The bursa is a very large (in terms of surface area) thin, water tight sac with a little fluid inside. It acts as a lubricator for the shoulder mechanism. The bursa exists on the top, front, back and side of the shoulder. On the side of the shoulder the bursa extends most of the way down the deltoid muscle. If the bursa sac gets irritation/inflammation for any reason, one then has “bursitis”.

vaccien1An unintentional injection of vaccine fluid (antigenic material) into the bursa will likely create an inflammatory reaction that basically is a “bursitis”. If the needle hits bone then the bone can react as well. This all translates into a patient with shoulder pain that usually goes away fairly soon with over the counter measures. However, at least half the time the pain persists and can worsen. This can lead to MD visits, X-rays, MRI scans, cortisone injections, need for prescription meds, physical therapy/Chiropractic and rarely surgery. Frozen shoulder can sometimes occur as a result of the pain syndrome.

This scenario is more common in females in my experience.
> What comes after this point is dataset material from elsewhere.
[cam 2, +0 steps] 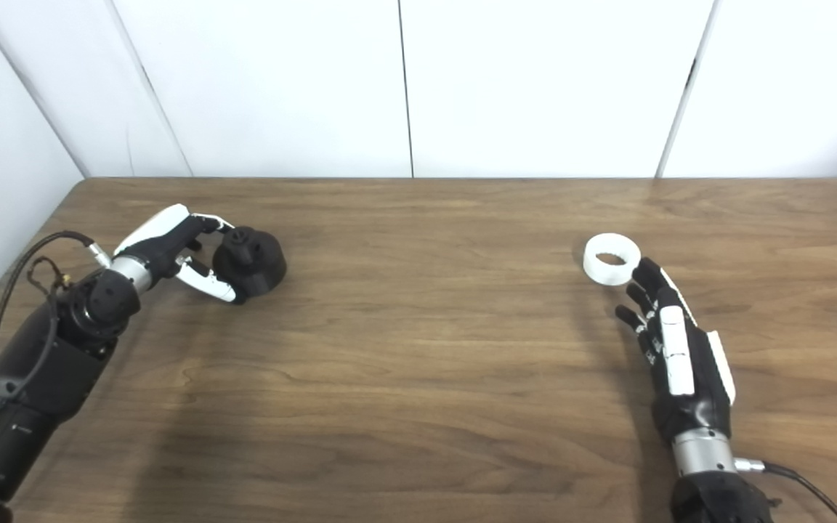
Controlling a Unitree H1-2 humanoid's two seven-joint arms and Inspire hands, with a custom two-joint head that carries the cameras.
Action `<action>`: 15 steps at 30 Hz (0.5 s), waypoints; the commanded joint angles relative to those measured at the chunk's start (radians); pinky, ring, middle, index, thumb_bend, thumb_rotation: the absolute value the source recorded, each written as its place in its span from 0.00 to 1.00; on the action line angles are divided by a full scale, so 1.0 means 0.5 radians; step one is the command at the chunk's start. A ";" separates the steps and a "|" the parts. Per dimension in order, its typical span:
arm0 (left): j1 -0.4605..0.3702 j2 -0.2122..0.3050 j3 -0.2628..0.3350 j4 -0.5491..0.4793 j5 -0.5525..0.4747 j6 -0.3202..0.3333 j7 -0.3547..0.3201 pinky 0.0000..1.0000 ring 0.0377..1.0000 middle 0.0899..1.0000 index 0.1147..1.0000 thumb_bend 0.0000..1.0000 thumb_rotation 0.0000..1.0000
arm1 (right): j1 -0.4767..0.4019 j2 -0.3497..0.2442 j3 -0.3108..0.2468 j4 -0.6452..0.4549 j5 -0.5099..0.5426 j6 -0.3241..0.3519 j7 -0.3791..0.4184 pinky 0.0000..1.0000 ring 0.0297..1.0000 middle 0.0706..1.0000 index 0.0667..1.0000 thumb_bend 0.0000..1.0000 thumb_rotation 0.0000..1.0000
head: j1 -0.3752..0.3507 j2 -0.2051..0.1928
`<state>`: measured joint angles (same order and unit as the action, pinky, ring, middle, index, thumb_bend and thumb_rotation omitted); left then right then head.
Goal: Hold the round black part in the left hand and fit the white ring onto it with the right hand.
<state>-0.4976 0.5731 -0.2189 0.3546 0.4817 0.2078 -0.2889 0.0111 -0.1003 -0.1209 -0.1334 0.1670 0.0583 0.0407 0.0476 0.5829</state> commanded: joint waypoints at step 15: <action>-0.030 0.013 0.010 -0.089 -0.002 -0.069 0.017 0.78 0.89 0.86 0.66 0.85 0.15 | -0.001 -0.020 0.005 -0.038 -0.007 -0.011 0.014 0.87 0.92 0.92 0.91 0.55 0.92 | -0.001 0.007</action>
This is likely due to the fact that the female’s deltoid muscle is generally thinner than that of males. A thinner deltoid muscle would make inadvertent passage through the muscle more likely.

The two photos were taken in the operating room during arthroscopy of a right shoulder. The needle in the picture on the right is a 25 gauge one inch needle placed in a typical vaccination insertion location on the deltoid muscle. The needle was advanced through the muscle into the bursa while observing within the bursa sac with the scope. Interestingly there was no tactile sensation noted as a result of passing the needle through the muscle into the bursa.

The photo on the left shows the needle in the bursa sac with muscle on the right and the humerus bone on the left. The bursa sac is distended with saline during arthroscopy, making the structures look farther apart. The native state of this anatomy would illustrate that the muscle would be very close to the bone with the bursa just being a thin two sided membrane inbetween.

It would be easy to inadvertently inject vaccine fluid into the bursa as illustrated. This is ALL avoidable by simply asking that the vaccine be placed in a different location, such as the upper/outer buttocks.